Work to be completed:
Repeat all the records, precisely as given.

[Data excerpts]
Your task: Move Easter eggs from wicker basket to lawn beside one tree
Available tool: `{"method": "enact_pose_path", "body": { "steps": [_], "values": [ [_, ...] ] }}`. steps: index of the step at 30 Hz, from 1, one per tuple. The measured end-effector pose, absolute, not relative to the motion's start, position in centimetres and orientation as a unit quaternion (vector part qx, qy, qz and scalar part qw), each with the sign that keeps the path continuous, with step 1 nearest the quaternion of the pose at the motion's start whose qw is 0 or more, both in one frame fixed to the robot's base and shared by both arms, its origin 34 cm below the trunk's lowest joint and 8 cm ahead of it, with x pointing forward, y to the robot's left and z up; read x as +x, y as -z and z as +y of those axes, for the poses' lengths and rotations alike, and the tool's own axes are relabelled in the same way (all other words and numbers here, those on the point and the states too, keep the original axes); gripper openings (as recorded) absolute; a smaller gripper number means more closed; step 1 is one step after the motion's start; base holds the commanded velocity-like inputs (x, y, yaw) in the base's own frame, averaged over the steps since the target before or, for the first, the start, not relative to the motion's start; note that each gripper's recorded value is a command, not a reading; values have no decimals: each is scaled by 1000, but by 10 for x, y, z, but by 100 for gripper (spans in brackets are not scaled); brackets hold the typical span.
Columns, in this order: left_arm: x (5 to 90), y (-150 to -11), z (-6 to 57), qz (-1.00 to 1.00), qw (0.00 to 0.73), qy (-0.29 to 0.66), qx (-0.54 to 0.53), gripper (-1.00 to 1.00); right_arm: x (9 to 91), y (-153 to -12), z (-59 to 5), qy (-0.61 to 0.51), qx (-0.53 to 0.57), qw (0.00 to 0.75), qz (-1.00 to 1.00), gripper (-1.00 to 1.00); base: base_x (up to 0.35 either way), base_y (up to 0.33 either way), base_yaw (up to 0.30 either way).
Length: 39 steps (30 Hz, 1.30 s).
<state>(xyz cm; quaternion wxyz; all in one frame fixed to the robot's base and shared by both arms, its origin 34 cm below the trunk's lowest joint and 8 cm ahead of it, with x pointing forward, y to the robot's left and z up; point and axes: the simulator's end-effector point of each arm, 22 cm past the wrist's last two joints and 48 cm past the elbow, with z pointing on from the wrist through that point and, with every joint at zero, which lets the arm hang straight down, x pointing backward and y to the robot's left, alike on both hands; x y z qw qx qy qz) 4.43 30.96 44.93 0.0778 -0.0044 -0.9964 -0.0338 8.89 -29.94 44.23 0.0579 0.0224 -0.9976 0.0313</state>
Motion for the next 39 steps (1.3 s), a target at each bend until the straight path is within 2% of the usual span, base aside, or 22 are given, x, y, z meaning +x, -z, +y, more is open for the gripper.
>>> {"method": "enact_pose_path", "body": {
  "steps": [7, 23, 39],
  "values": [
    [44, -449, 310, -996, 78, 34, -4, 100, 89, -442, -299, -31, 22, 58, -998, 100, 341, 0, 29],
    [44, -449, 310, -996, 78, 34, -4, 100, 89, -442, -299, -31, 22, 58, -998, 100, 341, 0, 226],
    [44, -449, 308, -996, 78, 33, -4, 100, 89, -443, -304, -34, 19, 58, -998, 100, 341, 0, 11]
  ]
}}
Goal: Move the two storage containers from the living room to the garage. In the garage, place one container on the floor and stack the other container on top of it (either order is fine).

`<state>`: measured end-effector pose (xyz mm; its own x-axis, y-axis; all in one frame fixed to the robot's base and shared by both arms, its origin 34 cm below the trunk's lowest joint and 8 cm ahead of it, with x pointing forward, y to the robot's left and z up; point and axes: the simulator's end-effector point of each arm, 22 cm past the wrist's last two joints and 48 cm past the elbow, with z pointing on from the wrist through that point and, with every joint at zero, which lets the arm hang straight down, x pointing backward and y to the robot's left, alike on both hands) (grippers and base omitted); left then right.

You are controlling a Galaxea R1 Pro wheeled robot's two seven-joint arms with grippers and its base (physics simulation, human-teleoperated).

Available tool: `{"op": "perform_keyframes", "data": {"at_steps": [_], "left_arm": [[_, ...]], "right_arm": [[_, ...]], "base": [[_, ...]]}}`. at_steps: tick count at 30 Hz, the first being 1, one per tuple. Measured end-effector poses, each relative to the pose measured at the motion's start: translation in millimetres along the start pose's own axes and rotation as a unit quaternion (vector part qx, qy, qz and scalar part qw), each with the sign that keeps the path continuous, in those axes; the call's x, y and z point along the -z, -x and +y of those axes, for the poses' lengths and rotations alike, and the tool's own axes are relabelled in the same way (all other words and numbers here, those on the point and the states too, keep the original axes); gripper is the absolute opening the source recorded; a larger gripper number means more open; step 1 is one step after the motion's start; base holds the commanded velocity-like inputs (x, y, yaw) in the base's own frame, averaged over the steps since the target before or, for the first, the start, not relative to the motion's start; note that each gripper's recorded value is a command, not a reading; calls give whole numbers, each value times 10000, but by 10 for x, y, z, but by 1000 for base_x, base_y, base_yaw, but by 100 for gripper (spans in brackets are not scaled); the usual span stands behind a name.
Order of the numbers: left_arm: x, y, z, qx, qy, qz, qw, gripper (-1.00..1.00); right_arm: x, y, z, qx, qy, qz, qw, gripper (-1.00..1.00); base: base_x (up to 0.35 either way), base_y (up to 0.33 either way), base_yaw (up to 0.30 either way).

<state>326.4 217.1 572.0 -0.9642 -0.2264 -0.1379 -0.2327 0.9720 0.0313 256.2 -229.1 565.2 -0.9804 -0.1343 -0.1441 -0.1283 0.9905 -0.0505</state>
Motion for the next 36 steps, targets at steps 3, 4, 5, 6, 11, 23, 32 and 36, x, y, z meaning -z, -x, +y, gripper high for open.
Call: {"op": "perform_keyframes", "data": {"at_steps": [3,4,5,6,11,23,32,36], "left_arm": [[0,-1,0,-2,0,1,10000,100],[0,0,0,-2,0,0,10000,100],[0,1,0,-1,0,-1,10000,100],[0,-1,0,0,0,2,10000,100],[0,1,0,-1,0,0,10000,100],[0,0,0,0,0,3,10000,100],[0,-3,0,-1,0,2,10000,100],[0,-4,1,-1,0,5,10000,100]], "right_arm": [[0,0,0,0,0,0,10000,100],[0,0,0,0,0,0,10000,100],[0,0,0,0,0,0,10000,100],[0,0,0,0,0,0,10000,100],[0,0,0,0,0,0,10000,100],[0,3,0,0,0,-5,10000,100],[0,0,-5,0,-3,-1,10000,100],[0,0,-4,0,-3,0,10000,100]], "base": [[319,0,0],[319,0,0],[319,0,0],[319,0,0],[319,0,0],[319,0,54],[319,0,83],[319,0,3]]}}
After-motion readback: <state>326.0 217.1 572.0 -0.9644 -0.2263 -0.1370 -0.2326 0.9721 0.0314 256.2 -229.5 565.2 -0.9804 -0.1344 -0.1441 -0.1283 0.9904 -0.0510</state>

Solution to this task:
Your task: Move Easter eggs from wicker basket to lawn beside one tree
Available tool: `{"method": "enact_pose_path", "body": { "steps": [_], "values": [ [_, ...] ] }}`. steps: index of the step at 30 Hz, from 1, one per tuple. The measured end-effector pose, absolute, not relative to the motion's start, position in centimetres and orientation as a unit quaternion (vector part qx, qy, qz and scalar part qw), each with the sign that keeps the path continuous, with step 1 nearest the quaternion of the pose at the motion's start whose qw is 0 or more, both in one frame fixed to the robot's base and shared by both arms, its origin 34 cm below the trunk's lowest joint and 8 cm ahead of it, with x pointing forward, y to the robot's left and z up; read x as +x, y as -z and z as +y of those axes, for the poses' lengths and rotations alike, and the tool's own axes are relabelled in the same way (all other words and numbers here, those on the point and the states too, keep the original axes); gripper openings (as recorded) absolute; a smaller gripper number means more closed; step 1 is one step after the motion's start; base holds the commanded velocity-like inputs (x, y, yaw) in the base's own frame, averaged over the steps since the target before or, for the first, the start, not relative to the motion's start; note that each gripper's recorded value is a command, not a reading; values have no decimals: each is scaled by 1000, but by 10 for x, y, z, but by 100 for gripper (spans in brackets are not scaled); brackets hold the typical span.
Columns, in this order: left_arm: x (5 to 90), y (-150 to -11), z (-6 to 57), qz (-1.00 to 1.00), qw (0.00 to 0.73), qy (-0.29 to 0.66), qx (-0.54 to 0.53), gripper (-1.00 to 1.00); right_arm: x (9 to 91), y (-153 to -12), z (-59 to 5), qy (-0.61 to 0.51), qx (-0.53 to 0.57), qw (0.00 to 0.75), qz (-1.00 to 1.00), gripper (-1.00 to 1.00); base: base_x (up to 0.35 either way), base_y (up to 0.33 either way), base_yaw (up to 0.30 either way).
Length: 39 steps (30 Hz, 1.30 s).
<state>(xyz cm; quaternion wxyz; all in one frame fixed to the robot's base and shared by both arms, its origin 34 cm below the trunk's lowest joint and 8 cm ahead of it, with x pointing forward, y to the robot's left and z up; point and axes: the simulator's end-effector point of each arm, 22 cm past the wrist's last two joints and 48 cm past the elbow, with z pointing on from the wrist through that point and, with every joint at zero, which lets the arm hang straight down, x pointing backward and y to the robot's left, alike on both hands; x y z qw qx qy qz) 4.43 30.96 44.93 0.0778 -0.0044 -0.9964 -0.0338 8.89 -29.94 44.23 0.0579 0.0224 -0.9976 0.0313</state>
Motion for the next 39 steps (1.3 s), a target at each bend until the straight path is within 2% of the usual span, base aside, or 22 are given, x, y, z meaning +x, -z, +y, more is open for the gripper.
>>> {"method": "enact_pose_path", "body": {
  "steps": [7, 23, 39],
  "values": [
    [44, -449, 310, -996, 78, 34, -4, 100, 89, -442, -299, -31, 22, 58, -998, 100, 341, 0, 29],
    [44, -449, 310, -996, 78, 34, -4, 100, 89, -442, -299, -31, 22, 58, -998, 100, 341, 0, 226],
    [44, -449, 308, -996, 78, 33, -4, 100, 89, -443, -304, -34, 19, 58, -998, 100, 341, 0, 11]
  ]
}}
Goal: Move the two storage containers from the living room to the garage. In the garage, place one container on the floor and stack the other container on top of it (either order is fine).

`<state>`: measured end-effector pose (xyz mm; its own x-axis, y-axis; all in one frame fixed to the robot's base and shared by both arms, its origin 34 cm below the trunk's lowest joint and 8 cm ahead of it, with x pointing forward, y to the robot's left and z up; point and axes: the simulator's end-effector point of each arm, 22 cm past the wrist's last two joints and 48 cm past the elbow, with z pointing on from the wrist through that point and, with every joint at zero, which lets the arm hang straight down, x pointing backward and y to the robot's left, alike on both hands) (grippers and base omitted); left then right.

You are controlling a Galaxea R1 Pro wheeled robot's two seven-joint arms with grippers and its base (physics simulation, human-teleoperated).

Available tool: `{"op": "perform_keyframes", "data": {"at_steps": [_], "left_arm": [[_, ...]], "right_arm": [[_, ...]], "base": [[_, ...]]}}`. at_steps: tick count at 30 Hz, the first being 1, one per tuple. Measured end-effector poses, each relative to the pose measured at the motion's start: translation in millimetres along the start pose's own axes and rotation as a unit quaternion (vector part qx, qy, qz and scalar part qw), each with the sign that keeps the path continuous, in those axes; the call's x, y and z point along the -z, -x and +y of those axes, for the poses' lengths and rotations alike, and the tool's own axes are relabelled in the same way (all other words and numbers here, those on the point and the states too, keep the original axes); gripper is the absolute opening the source recorded; a larger gripper number means more open; step 1 is one step after the motion's start; base holds the commanded velocity-like inputs (x, y, yaw) in the base's own frame, averaged over the steps since the target before or, for the first, the start, not relative to the motion's start; note that each gripper's recorded value is a command, not a reading; calls give whole numbers, each value times 10000, but by 10 for x, y, z, but by 1000 for base_x, base_y, base_yaw, but by 100 for gripper (spans in brackets are not scaled); the usual span stands behind a name.
Order of the numbers: left_arm: x, y, z, qx, qy, qz, qw, gripper (-1.00..1.00); right_arm: x, y, z, qx, qy, qz, qw, gripper (-1.00..1.00); base: base_x (up to 0.35 either way), base_y (up to 0.33 either way), base_yaw (up to 0.30 either way).

<state>326.4 217.1 572.0 -0.9642 -0.2264 -0.1379 -0.2327 0.9720 0.0313 256.2 -229.1 565.2 -0.9804 -0.1343 -0.1441 -0.1283 0.9905 -0.0505</state>
Motion for the next 36 steps, targets at steps 3, 4, 5, 6, 11, 23, 32 and 36, x, y, z meaning -z, -x, +y, gripper high for open.
Call: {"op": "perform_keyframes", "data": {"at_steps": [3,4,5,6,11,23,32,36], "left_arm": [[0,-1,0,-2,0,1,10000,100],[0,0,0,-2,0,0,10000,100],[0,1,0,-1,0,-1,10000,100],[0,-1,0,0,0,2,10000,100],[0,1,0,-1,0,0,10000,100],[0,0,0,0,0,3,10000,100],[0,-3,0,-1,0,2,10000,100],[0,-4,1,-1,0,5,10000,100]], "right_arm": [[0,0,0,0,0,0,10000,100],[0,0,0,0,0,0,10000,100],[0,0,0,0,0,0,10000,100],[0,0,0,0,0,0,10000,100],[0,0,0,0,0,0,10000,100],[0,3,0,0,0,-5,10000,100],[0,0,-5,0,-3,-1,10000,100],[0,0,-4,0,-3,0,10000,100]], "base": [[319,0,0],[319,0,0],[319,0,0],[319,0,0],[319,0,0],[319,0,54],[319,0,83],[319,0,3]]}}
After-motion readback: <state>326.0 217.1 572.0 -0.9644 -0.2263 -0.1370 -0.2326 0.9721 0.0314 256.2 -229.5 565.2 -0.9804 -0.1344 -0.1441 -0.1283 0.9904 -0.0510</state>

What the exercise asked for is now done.